Items listed in a dataset:
+-------+

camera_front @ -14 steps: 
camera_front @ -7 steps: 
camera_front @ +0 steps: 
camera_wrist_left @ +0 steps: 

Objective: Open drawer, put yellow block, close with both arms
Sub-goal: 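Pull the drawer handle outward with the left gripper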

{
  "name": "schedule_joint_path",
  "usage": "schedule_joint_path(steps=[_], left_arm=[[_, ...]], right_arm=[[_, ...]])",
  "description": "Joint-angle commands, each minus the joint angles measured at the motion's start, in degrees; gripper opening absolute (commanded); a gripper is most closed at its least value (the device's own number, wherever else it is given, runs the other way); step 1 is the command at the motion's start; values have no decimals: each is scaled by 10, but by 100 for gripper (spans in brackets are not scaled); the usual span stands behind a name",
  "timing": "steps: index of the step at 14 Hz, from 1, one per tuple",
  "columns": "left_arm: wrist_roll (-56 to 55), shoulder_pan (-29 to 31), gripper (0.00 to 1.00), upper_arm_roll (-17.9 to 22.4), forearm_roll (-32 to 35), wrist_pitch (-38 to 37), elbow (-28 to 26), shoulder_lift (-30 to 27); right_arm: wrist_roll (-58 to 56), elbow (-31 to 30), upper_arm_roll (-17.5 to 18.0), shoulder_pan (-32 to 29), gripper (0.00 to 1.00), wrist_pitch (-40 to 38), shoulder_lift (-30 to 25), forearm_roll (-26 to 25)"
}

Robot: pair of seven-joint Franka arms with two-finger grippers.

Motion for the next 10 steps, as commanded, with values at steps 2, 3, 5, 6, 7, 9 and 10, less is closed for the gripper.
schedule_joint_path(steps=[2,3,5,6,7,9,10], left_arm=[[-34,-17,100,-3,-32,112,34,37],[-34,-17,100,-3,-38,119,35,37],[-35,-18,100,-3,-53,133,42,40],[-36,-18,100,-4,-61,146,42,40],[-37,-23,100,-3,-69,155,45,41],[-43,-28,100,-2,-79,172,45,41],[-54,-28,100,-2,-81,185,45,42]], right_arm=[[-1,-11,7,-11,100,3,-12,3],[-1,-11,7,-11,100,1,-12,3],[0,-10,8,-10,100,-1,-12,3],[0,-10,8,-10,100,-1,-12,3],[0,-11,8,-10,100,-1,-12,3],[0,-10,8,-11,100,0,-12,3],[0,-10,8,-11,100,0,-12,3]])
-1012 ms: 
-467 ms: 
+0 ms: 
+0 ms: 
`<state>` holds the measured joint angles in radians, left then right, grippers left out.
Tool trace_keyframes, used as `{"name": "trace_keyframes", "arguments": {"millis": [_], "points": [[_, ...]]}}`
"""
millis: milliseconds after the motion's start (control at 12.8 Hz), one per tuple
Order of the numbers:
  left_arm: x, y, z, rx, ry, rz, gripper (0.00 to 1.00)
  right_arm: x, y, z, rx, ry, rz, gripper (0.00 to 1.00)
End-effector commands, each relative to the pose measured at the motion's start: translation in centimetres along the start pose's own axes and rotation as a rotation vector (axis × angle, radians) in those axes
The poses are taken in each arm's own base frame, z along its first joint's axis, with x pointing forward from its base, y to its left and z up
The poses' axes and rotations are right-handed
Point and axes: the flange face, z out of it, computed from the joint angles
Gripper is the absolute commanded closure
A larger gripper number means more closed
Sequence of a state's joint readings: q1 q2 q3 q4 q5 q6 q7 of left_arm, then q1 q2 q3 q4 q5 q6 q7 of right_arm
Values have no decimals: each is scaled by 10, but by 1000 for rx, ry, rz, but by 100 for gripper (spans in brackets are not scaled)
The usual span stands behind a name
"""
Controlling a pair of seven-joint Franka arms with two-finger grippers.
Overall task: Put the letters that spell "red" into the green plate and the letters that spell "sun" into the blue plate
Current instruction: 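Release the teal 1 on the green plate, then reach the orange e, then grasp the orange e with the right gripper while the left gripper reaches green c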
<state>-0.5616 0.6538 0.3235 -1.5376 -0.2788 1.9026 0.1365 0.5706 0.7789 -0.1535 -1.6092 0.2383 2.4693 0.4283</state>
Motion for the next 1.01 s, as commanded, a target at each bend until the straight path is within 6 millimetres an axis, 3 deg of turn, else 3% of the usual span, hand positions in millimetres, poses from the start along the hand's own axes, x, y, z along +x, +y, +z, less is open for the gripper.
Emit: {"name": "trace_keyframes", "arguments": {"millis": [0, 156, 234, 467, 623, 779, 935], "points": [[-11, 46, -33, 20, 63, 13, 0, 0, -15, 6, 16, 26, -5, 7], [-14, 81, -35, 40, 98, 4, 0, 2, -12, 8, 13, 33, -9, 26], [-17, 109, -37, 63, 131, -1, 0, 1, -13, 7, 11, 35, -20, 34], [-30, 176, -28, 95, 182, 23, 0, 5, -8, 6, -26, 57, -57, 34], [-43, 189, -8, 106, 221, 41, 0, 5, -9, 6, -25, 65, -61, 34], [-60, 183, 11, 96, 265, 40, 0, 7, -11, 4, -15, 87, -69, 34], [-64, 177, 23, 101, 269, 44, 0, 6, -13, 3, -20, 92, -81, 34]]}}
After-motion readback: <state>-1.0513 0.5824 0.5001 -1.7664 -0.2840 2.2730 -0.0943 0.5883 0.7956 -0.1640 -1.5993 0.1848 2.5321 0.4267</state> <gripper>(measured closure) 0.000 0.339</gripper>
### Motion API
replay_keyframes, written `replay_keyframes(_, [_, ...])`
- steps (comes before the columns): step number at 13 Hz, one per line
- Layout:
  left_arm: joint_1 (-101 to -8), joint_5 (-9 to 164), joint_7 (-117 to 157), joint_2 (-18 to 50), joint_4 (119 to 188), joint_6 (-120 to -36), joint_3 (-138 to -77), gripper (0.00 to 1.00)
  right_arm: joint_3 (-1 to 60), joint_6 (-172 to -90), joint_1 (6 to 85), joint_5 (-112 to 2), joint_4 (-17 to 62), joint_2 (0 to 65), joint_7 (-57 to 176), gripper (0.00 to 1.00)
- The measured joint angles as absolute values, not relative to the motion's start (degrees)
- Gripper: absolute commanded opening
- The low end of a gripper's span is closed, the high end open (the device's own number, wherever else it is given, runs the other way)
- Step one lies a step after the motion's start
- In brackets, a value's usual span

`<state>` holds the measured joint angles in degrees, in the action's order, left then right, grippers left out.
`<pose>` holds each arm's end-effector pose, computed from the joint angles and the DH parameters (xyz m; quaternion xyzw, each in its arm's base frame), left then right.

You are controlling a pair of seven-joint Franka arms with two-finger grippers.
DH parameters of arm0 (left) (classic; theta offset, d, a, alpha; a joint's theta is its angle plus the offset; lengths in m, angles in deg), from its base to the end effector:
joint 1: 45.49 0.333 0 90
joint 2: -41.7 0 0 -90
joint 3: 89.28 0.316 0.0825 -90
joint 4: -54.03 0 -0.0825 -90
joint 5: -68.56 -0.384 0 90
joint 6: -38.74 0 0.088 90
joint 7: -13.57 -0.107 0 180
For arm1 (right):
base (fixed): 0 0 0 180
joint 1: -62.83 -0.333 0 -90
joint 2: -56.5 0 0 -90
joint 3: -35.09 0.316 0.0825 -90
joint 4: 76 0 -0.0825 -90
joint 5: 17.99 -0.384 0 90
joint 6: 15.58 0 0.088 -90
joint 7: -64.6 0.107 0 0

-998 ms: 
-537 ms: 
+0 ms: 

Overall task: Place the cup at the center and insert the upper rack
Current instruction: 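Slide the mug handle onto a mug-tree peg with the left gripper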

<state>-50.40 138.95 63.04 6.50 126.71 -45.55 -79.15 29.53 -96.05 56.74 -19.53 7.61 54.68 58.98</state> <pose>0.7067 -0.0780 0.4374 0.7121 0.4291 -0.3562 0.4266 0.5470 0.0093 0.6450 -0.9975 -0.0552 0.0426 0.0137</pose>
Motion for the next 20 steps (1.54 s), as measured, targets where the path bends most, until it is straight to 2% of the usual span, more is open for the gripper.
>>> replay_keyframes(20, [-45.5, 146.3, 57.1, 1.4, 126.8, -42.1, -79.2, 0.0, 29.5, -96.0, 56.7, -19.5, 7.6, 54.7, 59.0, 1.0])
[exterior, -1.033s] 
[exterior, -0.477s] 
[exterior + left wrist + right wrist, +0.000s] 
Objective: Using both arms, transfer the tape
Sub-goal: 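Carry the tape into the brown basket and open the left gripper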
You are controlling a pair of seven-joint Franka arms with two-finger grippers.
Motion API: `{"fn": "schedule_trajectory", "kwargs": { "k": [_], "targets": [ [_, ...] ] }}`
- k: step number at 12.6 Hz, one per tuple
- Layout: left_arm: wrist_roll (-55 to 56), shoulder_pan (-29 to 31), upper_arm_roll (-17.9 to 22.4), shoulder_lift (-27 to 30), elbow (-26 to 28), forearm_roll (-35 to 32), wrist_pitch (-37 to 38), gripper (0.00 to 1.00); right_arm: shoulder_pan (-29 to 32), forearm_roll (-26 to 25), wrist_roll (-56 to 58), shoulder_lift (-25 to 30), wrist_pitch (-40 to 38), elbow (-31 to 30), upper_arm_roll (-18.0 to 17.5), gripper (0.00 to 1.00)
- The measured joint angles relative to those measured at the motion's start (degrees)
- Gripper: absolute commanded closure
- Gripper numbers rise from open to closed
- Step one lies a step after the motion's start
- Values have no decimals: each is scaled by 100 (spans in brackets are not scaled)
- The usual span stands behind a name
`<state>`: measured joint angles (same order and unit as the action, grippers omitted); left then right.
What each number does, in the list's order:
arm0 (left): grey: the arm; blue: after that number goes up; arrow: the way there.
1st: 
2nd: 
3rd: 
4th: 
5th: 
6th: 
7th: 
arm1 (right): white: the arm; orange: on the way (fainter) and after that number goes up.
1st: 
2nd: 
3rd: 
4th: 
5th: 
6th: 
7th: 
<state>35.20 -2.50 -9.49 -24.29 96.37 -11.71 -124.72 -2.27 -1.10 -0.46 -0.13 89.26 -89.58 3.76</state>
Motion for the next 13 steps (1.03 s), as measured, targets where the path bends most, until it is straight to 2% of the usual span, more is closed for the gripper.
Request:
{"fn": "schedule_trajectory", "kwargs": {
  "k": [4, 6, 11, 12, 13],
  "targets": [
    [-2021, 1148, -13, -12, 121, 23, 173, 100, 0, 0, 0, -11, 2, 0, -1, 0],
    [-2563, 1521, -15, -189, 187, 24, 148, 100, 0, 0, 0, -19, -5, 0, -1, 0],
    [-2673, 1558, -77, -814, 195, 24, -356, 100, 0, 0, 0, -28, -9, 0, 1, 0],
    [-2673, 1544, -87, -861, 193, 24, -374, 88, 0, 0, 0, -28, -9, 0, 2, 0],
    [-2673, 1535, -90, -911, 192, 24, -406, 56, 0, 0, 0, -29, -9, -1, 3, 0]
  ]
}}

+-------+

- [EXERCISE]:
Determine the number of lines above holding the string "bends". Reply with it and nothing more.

- [ANSWER TO THIS EXERCISE]:
2